The bridge also served as a physical reminder of the digital divide in West Virginia — the gap between those who have high-speed, high-quality broadband and the many Mountaineers who don’t. That gap has a major impact on West Virginia’s economy and tourism industry.

That’s why, at Adventures on the Gorge, an outdoor recreation spot near the bridge, we convened local officials and business owners for a roundtable discussion focused on West Virginia’s digital divide and its impact on tourism.

We listened to the stories of business owners who have struggled to grow because of inadequate high-speed internet access. We learned about the tourism industry losing repeat customers due to lack of broadband. And we heard about the challenge of attracting millennials to live, work, and visit rural areas with limited connectivity.

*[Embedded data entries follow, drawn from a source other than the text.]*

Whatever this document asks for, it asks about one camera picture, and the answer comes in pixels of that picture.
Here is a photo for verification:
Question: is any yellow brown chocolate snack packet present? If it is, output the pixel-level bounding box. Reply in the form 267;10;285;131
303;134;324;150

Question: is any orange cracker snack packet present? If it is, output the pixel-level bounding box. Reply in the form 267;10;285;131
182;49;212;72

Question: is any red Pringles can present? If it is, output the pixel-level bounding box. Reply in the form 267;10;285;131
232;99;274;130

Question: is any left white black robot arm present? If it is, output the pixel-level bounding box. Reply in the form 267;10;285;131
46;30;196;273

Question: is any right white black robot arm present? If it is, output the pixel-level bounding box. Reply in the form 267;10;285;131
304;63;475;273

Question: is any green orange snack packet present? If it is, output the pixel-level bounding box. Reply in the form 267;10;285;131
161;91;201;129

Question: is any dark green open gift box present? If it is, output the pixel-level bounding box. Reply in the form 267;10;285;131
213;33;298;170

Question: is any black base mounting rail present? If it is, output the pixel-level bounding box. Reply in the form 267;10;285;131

One local business, known for its world-class whitewater rafting, rock climbing, and guided adventures, spoke of the challenges of connecting its entire 1,500-acre property. The cost for installing fiber on the resort is “astronomical.” Yet without being able to market that the resort’s cabins have Wi-Fi, the business faces a challenge.

A local restaurant shared its difficulty notifying customers of available tables through its online system. Some customers miss reservation notifications because the internet service is degraded, resulting in lost business for the restaurant.

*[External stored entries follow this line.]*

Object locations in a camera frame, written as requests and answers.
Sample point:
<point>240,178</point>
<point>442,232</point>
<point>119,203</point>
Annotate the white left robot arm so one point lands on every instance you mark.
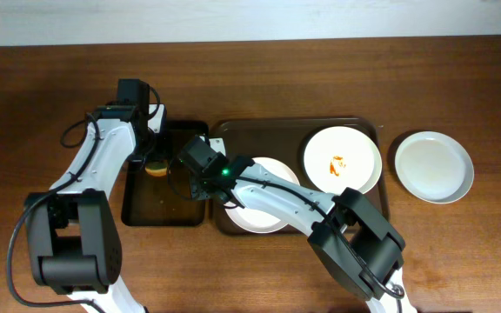
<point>73,242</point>

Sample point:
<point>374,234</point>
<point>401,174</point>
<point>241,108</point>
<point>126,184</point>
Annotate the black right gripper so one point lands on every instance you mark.
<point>195,184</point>

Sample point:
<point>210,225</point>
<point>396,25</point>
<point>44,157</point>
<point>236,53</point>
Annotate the pink-white plate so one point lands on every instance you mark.
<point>256,221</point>

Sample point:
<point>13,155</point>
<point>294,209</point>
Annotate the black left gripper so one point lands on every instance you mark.
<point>154,153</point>

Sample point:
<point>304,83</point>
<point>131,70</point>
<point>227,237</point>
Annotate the cream dirty plate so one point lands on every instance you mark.
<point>340,157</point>

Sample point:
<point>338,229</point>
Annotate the green yellow sponge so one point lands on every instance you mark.
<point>157,168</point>

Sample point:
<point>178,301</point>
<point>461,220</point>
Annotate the grey-white plate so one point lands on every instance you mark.
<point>434,167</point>

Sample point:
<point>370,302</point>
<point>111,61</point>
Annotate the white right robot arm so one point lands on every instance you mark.
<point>356,244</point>

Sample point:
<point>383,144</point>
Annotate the small black tray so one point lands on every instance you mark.
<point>162,200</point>

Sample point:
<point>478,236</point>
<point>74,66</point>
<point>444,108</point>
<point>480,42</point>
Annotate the large brown serving tray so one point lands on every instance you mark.
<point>285,139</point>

A software developer who recently moved to West Virginia told us he had hoped to work from home. But he inadvertently bought a home in a town where he can’t get high-speed access. He’s had to scramble to adjust — weekly trips to a nearby town, using a phone as a Wi-Fi hotspot, and asking coworkers in California and London to upload files for him.

Stories like these highlight why reliable, affordable broadband services are essential to West Virginia’s economy. As West Virginia looks to grow its tourism industry and diversify its overall economy, internet access will be an essential part of the transition.

Reliable broadband access has changed how we work, socialize, and share information. For businesses and entrepreneurs, the internet can unlock the doors to economic growth, increase productivity, and enable goods and services to be marketed to customers across the globe.

Yet, for all of the benefits broadband offers, a lack of connectivity presents just as many challenges.

According to the 2016 Broadband Progress Report, West Virginia is ranked 48th in the nation for broadband availability. Thirty percent of West Virginia residents do not have access to broadband service that meets FCC benchmarks, and in rural areas of the state this number is as high as 48 percent.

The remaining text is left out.